The resilience is: still you're very upset, you're very distraught, you're frustrated, you're confused, but you know where you are and you know that there's a path and there's a process, and that you will get through this and something else will come up, and then you can identify where you are in the transition process. But you get more comfortable with the fact that both change and transition are going to be with us – [they] have always been with us but are more predominantly with us and visible now.
Rachel Salaman: Now, trust in the people making decisions in turbulent times is really important to motivate teams and hold them together. What are some tips for building and maintaining trust, especially in virtual teams?
Susan Bridges: I think it's very important... Again, I keep coming back to communicate, communicate: talk about what you know, what you don't know. The problem with virtual teams – while it's been very successful and companies are starting to think about maybe a certain percentage of our workforce would be better off being virtual – but you do miss out by not being on-site. You miss out on the casual hallway conversations and popping in and out of someone's office to just stay in touch with what's happening, who's doing what.
And it seems that people are on Zoom calls all day, every day.

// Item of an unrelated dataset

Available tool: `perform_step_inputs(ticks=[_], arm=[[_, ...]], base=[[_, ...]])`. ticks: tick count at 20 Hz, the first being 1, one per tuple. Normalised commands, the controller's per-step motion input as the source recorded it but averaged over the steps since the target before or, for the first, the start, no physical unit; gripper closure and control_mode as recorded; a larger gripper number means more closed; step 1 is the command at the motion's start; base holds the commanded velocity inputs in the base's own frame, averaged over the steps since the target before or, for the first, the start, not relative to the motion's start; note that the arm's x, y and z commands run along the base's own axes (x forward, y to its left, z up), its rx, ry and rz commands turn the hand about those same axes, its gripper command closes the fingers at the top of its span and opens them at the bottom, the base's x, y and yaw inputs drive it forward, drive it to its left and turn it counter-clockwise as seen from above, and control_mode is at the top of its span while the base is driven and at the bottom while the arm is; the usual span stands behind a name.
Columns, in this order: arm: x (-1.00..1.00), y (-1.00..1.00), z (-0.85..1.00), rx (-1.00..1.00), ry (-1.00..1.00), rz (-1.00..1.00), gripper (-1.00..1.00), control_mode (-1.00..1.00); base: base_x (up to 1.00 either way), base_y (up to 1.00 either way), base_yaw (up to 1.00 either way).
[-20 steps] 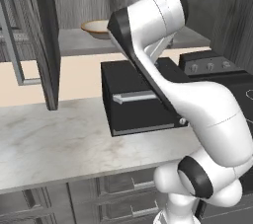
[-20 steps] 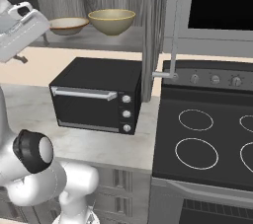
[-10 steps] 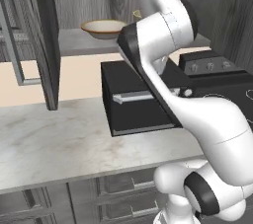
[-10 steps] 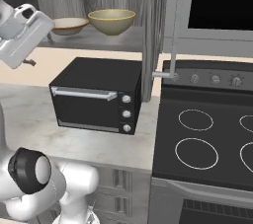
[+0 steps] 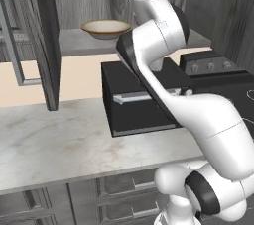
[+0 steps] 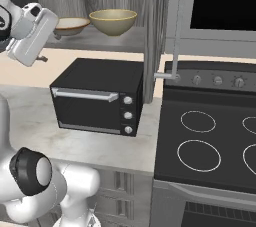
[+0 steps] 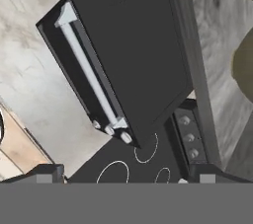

And they become very intense and it becomes hard to have these kinds of casual conversations that really hold people together, and keep a shared vision, and get new information that will help them in the work that they're doing.
I think that finding new ways to stay in touch with people, as they work virtually, is going to be important. Because they may not see the visible effects of what people are experiencing in transition, [then] they want to, again, overcommunicate and just be as honest as they can with what's happening, and even the things they're not sure about. And that builds trust.
Rachel Salaman: Great, that all makes perfect sense. Just before you go Susan, the word transition has taken on a very specific meaning in recent years, used when someone changes an aspect of their identity, for example their gender. I just wondered if you had any thoughts on that, since your work is all about transitions.
Susan Bridges: I have not specifically worked with groups, or even with individuals, but anecdotally and in my network and with people who write to me and people I talk with, they are going through transition, and the name of what they're going through if they are transitioning. And, again, what I try to do in my own mind is recognize that they're changing from one gender to another, or whatever their process may be.
I had a fabulous conversation in an Uber one day with someone. I asked him about the underlying, the emotions, the feelings, that he was experiencing at each stage of this transition into the new identity. So, that's what I would suggest to other people, ask the questions that are about the internal transition while they are going through, what's being defined as, the external transition.
Rachel Salaman: Susan Bridges, thanks very much for joining us today.
Susan Bridges: Thank you, Rachel. It's been a pleasure.
Rachel Salaman: The two books we discussed were, "Transitions: Making Sense of Life's Changes," and, "Managing Transitions: Making the Most of Change," both by William Bridges Ph.D. with Susan Bridges.
I'll be back in a few weeks with another Mind Tools Expert Interview from Emerald Works. Until then, goodbye.